In any event, based on the foregoing, and other testimonial and documentary evidence (including the testimony of the maternal grandmother), the circuit court implicitly concluded, after an ore tenus hearing, that a material change in circumstances had occurred since the entry of the September 2003 order and that it was in the best interest of the child for the mother to have primary physical custody. As discussed above, the task of an appellate court is not to reweigh the evidence, but to determine if there is sufficient evidence to support the trial court’s ruling. Based on our review of the record, we must conclude that there was sufficient evidence in this regard and, therefore, that the Court of Civil Appeals erred in reversing the judgment of the circuit court. Davis at 30-31.
In a footnote that must be regarded as dictum, the Supreme Court cited the observation in Headrick v. Headrick, 916 So. 2d 610, 615 (Ala. Civ. App. 2005) that “alternating-custody arrangements can be disruptive to a child if the parents do not live in the same community.”
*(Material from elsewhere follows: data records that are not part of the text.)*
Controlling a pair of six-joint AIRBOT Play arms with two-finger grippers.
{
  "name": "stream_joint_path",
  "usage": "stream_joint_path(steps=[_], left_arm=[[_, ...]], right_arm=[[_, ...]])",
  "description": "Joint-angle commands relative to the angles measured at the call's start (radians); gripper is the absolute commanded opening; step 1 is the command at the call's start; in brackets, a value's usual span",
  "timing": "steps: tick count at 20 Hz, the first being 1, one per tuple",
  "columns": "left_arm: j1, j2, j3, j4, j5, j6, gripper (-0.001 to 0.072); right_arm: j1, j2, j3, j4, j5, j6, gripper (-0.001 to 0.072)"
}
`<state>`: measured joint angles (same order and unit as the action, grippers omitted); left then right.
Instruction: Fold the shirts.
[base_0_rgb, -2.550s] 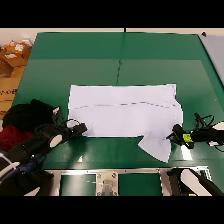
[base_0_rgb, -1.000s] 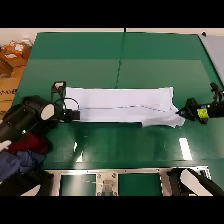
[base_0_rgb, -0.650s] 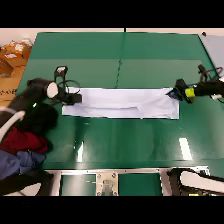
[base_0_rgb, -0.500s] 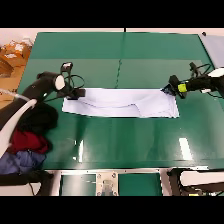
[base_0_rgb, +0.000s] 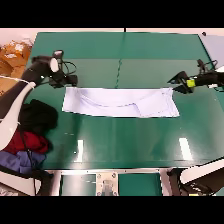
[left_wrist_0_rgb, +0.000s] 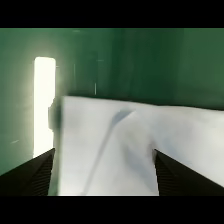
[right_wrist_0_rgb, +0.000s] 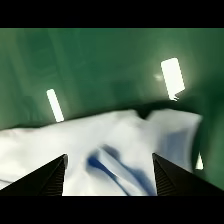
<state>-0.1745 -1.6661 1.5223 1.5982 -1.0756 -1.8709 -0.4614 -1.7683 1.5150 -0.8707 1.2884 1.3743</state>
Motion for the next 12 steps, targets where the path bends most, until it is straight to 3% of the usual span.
stream_joint_path(steps=[1, 3, 4, 10, 12], left_arm=[[0.036, -0.006, 0.071, -0.001, -0.176, 0.056, 0.0577], [0.036, -0.006, 0.071, -0.035, -0.179, 0.085, 0.0056], [0.036, -0.006, 0.071, -0.056, -0.173, 0.106, 0.0024], [0.036, -0.006, 0.071, -0.142, -0.172, 0.126, 0.0024], [0.036, -0.006, 0.071, -0.147, -0.173, 0.126, 0.0024]], right_arm=[[-0.122, -0.009, -0.016, -0.008, 0.152, -0.165, 0.0609], [-0.147, -0.012, -0.082, -0.003, 0.152, -0.238, 0.0609], [-0.147, -0.021, -0.111, -0.002, 0.153, -0.267, 0.0609], [-0.115, -0.144, -0.16, 0.192, 0.209, -0.404, 0.061], [-0.093, -0.147, -0.156, 0.202, 0.201, -0.407, 0.0609]])
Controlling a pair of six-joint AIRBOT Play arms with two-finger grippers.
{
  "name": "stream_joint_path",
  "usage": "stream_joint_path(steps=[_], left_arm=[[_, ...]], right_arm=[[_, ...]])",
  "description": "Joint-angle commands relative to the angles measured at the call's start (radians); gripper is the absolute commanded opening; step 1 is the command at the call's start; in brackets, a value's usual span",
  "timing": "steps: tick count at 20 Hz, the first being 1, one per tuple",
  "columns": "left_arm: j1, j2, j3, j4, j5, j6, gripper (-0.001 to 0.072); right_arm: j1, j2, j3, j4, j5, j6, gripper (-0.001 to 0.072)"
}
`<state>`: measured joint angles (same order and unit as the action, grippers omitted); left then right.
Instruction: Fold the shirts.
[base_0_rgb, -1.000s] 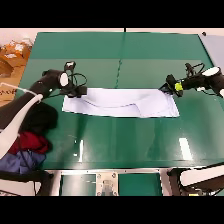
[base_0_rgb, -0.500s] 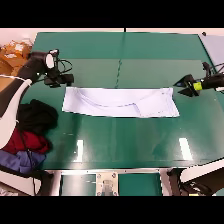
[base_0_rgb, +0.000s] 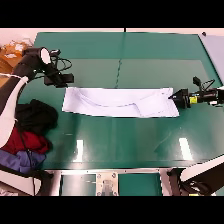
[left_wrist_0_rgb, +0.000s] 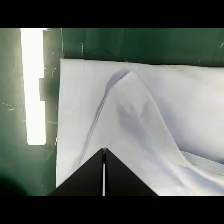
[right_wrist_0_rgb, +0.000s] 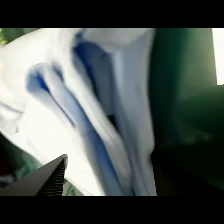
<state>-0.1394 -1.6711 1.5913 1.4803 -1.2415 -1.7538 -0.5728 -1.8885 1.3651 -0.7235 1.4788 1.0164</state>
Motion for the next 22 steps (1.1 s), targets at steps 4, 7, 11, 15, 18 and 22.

It is in its discussion of the appellate court’s reliance on Watters v. Watters, 918 So. 2d 913 (Ala. Civ. App. 2005) that the Supreme Court levels its most striking criticism of the appeals court.
We first note that the record before us is in conflict with the Court of Civil Appeals’ conclusion that “the mother presented no evidence to indicate that the child would not continue to thrive while in pre-kindergarten under the same [four/four custody] arrangement.” So. 3d at , 2007 Ala. Civ. App. LEXIS 434, *13 . The testimony presented, including that of the mother [and the other witnesses], along with the inferences the circuit court was free to draw from the testimony, was more than adequate to call into question whether the child would “thrive” in the pre-K program if the four/four custody arrangement continued.
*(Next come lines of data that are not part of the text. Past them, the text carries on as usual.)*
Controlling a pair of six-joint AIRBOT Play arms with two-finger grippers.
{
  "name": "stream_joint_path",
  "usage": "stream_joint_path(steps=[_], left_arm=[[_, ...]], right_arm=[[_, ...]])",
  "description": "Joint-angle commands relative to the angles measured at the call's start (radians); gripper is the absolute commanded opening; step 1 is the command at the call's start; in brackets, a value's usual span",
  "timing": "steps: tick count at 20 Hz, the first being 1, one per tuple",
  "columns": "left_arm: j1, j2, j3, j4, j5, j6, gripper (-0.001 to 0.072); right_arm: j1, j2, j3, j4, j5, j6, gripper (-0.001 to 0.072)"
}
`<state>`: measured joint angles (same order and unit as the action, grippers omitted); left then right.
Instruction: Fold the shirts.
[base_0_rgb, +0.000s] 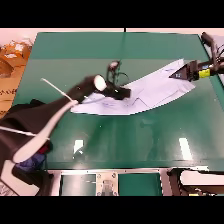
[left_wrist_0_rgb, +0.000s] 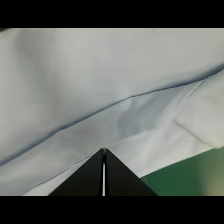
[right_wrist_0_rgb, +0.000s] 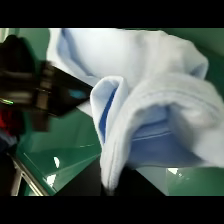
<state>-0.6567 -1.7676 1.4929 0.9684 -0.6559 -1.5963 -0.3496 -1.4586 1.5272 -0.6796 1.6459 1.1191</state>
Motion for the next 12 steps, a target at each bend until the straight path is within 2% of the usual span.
stream_joint_path(steps=[1, 4, 6, 8, 10, 12], left_arm=[[-0.09, -0.132, 0.045, -0.163, 0.11, 0.009, 0.0024], [-0.09, -0.23, 0.127, -0.312, 0.082, 0.066, 0.0024], [-0.087, -0.237, 0.143, -0.33, 0.049, 0.088, 0.0024], [-0.059, -0.237, 0.159, -0.31, -0.038, 0.093, 0.0024], [0.003, -0.237, 0.197, -0.284, -0.232, 0.153, 0.0024], [0.098, -0.235, 0.269, -0.201, -0.49, 0.157, 0.0023]], right_arm=[[0.047, 0.112, 0.004, -0.001, 0.017, 0.07, 0.0021], [0.071, 0.118, 0.003, -0.013, 0.016, 0.079, 0.002], [0.086, 0.117, 0.003, -0.043, 0.016, 0.079, 0.002], [0.097, 0.117, 0.003, -0.05, 0.014, 0.079, 0.002], [0.11, 0.117, 0.003, -0.049, 0.01, 0.095, 0.002], [0.146, 0.117, 0.003, -0.049, -0.017, 0.118, 0.0021]])
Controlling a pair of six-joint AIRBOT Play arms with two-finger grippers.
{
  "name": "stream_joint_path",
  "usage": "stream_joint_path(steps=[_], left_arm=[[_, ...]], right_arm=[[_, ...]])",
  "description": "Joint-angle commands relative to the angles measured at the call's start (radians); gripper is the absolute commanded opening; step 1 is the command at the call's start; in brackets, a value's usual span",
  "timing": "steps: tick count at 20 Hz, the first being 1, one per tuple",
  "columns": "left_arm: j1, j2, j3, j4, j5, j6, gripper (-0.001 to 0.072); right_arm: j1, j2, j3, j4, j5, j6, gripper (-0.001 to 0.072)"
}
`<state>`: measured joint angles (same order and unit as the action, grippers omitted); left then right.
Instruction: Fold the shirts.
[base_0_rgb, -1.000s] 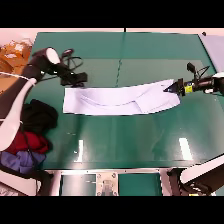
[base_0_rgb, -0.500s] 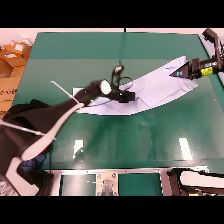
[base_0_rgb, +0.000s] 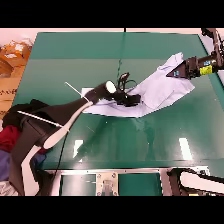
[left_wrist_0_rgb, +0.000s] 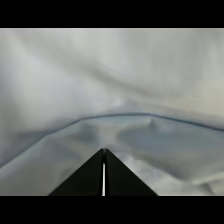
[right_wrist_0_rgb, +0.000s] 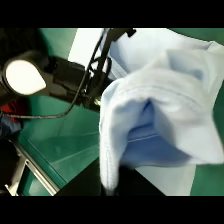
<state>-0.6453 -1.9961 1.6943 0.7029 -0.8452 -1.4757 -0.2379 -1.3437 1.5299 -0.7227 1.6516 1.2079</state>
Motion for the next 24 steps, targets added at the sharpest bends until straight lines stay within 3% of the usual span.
stream_joint_path(steps=[1, 5, 8, 11, 13, 14, 15, 16, 18, 20, 22, 24], left_arm=[[0.139, -0.002, 0.117, 0.137, -0.425, 0.015, 0.0022], [0.332, 0.09, 0.285, 0.556, -0.704, -0.08, 0.0023], [0.452, 0.184, 0.343, 0.823, -0.763, -0.076, 0.0023], [0.547, 0.259, 0.344, 0.924, -0.764, -0.076, 0.0024], [0.591, 0.278, 0.344, 0.92, -0.769, -0.076, 0.0024], [0.603, 0.279, 0.344, 0.921, -0.779, -0.076, 0.0024], [0.608, 0.278, 0.344, 0.921, -0.786, -0.07, 0.0024], [0.61, 0.279, 0.344, 0.919, -0.789, -0.058, 0.0023], [0.61, 0.278, 0.344, 0.917, -0.787, -0.056, 0.0024], [0.61, 0.278, 0.344, 0.917, -0.787, -0.05, 0.0024], [0.61, 0.278, 0.344, 0.917, -0.788, -0.05, 0.0024], [0.61, 0.279, 0.344, 0.914, -0.787, -0.05, 0.0024]], right_arm=[[0.061, 0.003, 0.0, -0.006, -0.043, 0.047, 0.002], [0.252, -0.003, -0.016, -0.006, -0.204, 0.135, 0.0021], [0.46, -0.057, -0.061, -0.007, -0.41, 0.174, 0.002], [0.689, -0.204, -0.082, -0.003, -0.698, 0.226, 0.0021], [0.845, -0.357, -0.079, 0.079, -0.976, 0.229, 0.0021], [0.908, -0.435, -0.068, 0.162, -1.087, 0.229, 0.0094], [0.956, -0.509, -0.047, 0.23, -1.172, 0.228, 0.0311], [0.988, -0.571, -0.015, 0.256, -1.228, 0.228, 0.0443], [0.967, -0.602, 0.026, 0.255, -1.208, 0.229, 0.0398], [0.871, -0.557, 0.043, 0.249, -1.081, 0.198, 0.0367], [0.739, -0.482, 0.046, 0.245, -0.904, 0.107, 0.0143], [0.585, -0.406, 0.045, 0.188, -0.734, 0.097, 0.0131]])
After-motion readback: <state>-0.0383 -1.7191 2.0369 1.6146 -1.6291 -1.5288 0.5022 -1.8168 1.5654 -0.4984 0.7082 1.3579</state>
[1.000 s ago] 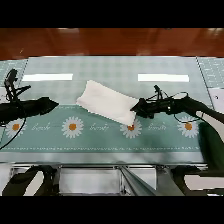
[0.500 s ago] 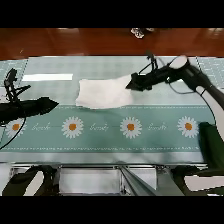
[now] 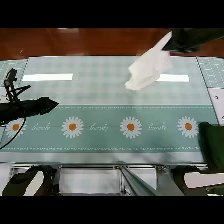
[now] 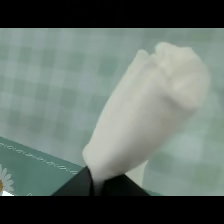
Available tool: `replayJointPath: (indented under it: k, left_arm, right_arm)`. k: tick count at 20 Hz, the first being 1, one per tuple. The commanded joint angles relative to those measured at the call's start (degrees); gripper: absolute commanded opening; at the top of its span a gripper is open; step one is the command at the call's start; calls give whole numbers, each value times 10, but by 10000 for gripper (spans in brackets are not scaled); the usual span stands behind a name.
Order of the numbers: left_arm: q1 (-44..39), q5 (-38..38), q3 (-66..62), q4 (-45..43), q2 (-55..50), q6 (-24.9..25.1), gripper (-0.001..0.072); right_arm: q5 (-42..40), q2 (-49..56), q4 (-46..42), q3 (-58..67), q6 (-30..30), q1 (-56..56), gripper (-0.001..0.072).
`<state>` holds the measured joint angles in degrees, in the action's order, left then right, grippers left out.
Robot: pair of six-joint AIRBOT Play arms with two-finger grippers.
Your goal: Fold the shirts.
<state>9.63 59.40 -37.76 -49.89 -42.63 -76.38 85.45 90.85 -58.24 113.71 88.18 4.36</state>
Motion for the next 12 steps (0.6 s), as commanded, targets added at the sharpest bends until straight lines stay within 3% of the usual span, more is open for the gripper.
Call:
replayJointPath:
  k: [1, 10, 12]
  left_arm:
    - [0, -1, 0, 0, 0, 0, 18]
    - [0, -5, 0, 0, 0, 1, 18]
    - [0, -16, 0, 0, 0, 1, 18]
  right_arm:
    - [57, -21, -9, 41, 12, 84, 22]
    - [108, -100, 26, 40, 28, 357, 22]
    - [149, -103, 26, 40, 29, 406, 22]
The Court of Civil Appeals also relied on the fact that the “only change” at issue involved what it termed a “natural progression of the child to prekindergarten school.” So. 3d at , 2007 Ala. Civ. App. LEXIS 434, *12 . To the extent that this statement implies that a “natural progression” cannot be a material change in circumstances, it is at odds with the practical realities of life. By definition, a “progression” reflects a change from some prior state, in this case from the prior state of facts on which the Tennessee trial court based its judgment. The issue is whether the change is a material one, so far as the custody of the child is concerned, whether it is natural or not. To say that a change of custody cannot be based on the change in the child’s needs simply because the change itself reflects a “natural progression” is to ignore the best interests of the child in favor of a more rigid, court manufactured view, particularly, where, as in the present case, there is no indication that the “natural progression” was considered as part of the basis for the prior judgment. Davis at 33-34.
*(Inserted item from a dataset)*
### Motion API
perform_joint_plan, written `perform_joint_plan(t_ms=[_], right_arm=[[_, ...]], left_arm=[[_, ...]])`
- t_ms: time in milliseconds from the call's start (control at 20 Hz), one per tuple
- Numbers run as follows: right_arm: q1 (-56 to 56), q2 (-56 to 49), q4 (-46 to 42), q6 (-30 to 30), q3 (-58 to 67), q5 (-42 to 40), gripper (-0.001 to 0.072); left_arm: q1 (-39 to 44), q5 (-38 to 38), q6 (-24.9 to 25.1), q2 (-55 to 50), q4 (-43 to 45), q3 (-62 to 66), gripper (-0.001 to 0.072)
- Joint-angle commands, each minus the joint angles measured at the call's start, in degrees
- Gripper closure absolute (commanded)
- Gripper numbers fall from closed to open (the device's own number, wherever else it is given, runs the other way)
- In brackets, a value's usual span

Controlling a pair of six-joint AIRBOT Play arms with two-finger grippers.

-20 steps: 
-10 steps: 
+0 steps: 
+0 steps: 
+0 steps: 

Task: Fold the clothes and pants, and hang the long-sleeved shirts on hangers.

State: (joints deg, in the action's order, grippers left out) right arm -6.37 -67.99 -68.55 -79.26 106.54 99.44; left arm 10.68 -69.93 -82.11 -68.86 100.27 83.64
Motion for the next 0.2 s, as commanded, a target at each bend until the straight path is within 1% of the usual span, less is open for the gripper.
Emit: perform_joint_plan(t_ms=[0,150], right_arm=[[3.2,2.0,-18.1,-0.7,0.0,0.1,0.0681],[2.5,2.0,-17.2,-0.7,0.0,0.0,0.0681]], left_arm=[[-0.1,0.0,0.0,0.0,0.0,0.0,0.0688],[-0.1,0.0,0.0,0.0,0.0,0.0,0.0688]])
In his concurring opinion, Justice Murdock attempted to clarify the standard for a change in a joint physical custody arrangement. He labeled as “confusing and misleading” the language often used to the effect that a change requires a showing of a material change of circumstances that has affected “the child’s welfare and best interest.” Justice Murdock said that “it is not necessary to show a change of circumstances that has adversely affected the child’s interests. . . . I believe a clearer way to express the operative standard is to say simply that the party seeking the custody modification must show (1) a material change in circumstances since the prior judgment and (2) that a change of custody in response to that change in circumstances will be in the child’s best interest.”